Como funciona um leilão de carros dos EUA e em que difere do local
Num leilão na América vão a leilão veículos de seguradoras, de locação e de bancos; a licitação é electrónica e encerra a uma hora marcada. Qualquer pessoa pode ver o catálogo e o histórico de cada lote, mas licitar exige licença de comerciante — e é aí que entramos nós. A diferença face a comprar dentro do Azerbaijão não está na mecânica da venda, mas no que se vende: ali há milhares de lotes de todos os estados e cada um tem história escrita. Em troca, os carros dos EUA chegam depois de um envio e não no mesmo dia: esse é o preço real de um catálogo mais amplo.
O que significa a importação americana e de onde vem o carro
A importação americana descreve a origem do carro, não o seu estado: um veículo matriculado e a circular nos EUA e depois exportado. A maioria chega através de leilões de seguros, por isso os carros da América arrastam um rasto escrito: relatório do perito, fotografias anteriores à reparação, histórico de listagens anteriores e tipo de título de propriedade — clean, salvage ou rebuilt. É por isso que o carro se pode verificar por um único número de chassis antes de ter pago o que quer que seja, ao passo que uma compra local corrente não deixa um rasto comparável.

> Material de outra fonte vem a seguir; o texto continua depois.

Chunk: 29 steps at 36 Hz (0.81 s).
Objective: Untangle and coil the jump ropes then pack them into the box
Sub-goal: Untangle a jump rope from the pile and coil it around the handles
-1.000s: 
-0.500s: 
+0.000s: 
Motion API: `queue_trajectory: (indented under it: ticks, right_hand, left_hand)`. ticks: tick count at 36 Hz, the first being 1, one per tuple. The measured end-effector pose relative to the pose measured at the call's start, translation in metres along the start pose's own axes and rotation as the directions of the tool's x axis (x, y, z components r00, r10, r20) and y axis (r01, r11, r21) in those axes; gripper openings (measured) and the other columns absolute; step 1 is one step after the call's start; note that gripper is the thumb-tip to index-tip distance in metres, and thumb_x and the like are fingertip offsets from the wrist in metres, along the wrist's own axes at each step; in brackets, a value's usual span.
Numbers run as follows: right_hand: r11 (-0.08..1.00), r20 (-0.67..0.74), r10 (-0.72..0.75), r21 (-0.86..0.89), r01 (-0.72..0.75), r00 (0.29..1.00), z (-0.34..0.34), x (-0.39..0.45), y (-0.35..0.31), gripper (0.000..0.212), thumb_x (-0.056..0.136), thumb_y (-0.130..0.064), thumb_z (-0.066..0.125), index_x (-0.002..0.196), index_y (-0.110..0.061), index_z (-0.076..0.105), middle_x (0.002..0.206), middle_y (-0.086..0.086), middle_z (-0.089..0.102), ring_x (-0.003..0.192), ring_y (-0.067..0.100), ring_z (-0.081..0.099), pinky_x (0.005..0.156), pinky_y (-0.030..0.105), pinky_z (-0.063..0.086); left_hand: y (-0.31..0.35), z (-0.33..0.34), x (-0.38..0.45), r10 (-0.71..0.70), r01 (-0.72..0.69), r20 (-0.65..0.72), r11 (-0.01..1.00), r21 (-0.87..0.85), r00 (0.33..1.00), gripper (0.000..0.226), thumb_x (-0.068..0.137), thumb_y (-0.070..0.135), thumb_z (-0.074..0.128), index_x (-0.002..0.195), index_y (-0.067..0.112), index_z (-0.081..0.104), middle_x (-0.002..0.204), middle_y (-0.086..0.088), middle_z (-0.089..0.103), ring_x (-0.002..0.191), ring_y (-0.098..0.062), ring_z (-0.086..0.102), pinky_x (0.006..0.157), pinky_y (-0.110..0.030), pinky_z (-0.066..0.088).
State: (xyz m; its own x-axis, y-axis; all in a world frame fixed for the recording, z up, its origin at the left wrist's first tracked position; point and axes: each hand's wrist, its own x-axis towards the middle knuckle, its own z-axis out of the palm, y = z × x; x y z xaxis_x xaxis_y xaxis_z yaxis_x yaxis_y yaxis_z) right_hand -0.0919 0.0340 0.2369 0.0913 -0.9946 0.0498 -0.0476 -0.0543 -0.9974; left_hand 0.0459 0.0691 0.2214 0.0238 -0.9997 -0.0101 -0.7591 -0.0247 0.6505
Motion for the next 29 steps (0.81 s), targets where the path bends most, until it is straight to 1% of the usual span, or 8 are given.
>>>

Que lotes vão a leilão e quais vale a pena trazer
Ao leilão vão veículos de seguradora depois de um embate, de locação com prazo terminado, de banco e recuperados por falta de pagamento. Ou seja, o catálogo reúne casos muito diferentes: desde um carro com um risco no pára-choques até um que precisa de reparação séria, cada um com descrição escrita e tipo de título. E vale a pena trazer aquilo cuja diferença de preço cobre o caminho: todo-o-terreno, pick-ups, berlinas grandes e carros bem equipados. A classe pequena e os carros já baratos raramente justificam o envio: a diferença dissolve-se nos pagamentos e no transporte. E isso decide-se para um lote concreto antes da licitação, não pela marca: dois carros do mesmo modelo podem estar em extremos opostos da escala de estado.
Da licitação à entrega: o caminho e o despacho aduaneiro do carro
O caminho compõe-se de etapas: licitação e vitória, pagamento, transporte interno dentro dos EUA, frete, despacho e entrega no Azerbaijão. Não é preciso licença de leilão própria nem empresa lá: licita-se com a nossa licença e o tecto é definido por si. Os pagamentos à chegada estão contados dentro do mesmo valor e não chegam como factura à parte. O processo termina com a entrega dos documentos para o despacho e a matrícula. Cada etapa tem o seu prazo, e esse prazo é dito para um lote concreto, porque depende de onde está o carro e de quando sai o envio seguinte.
Como escolher a plataforma: em que reparar
Uma plataforma não se mede apenas pelo número de lotes. A diferença fazem-na cinco coisas: a licença que permite licitar na Copart e na IAAI; o valor final visível antes da licitação e não depois; o tecto da oferta, definido por si e que ninguém ultrapassa; o conjunto completo de documentos junto com o carro; e a língua em que fala com quem trata do seu pedido. A Stat.vin cumpre os cinco: licitamos com licença de comerciante, o valor completo até à entrega no Azerbaijão vê-se na calculadora antes da licitação, o tecto é seu, os documentos chegam com o carro e o atendimento é em russo e em inglês. O mesmo critério serve quando procura carros dos EUA para um modelo concreto: há muitas plataformas e cada uma mede-se pela sua própria bitola; a escolha entre elas vai por estes pontos e não por promessas.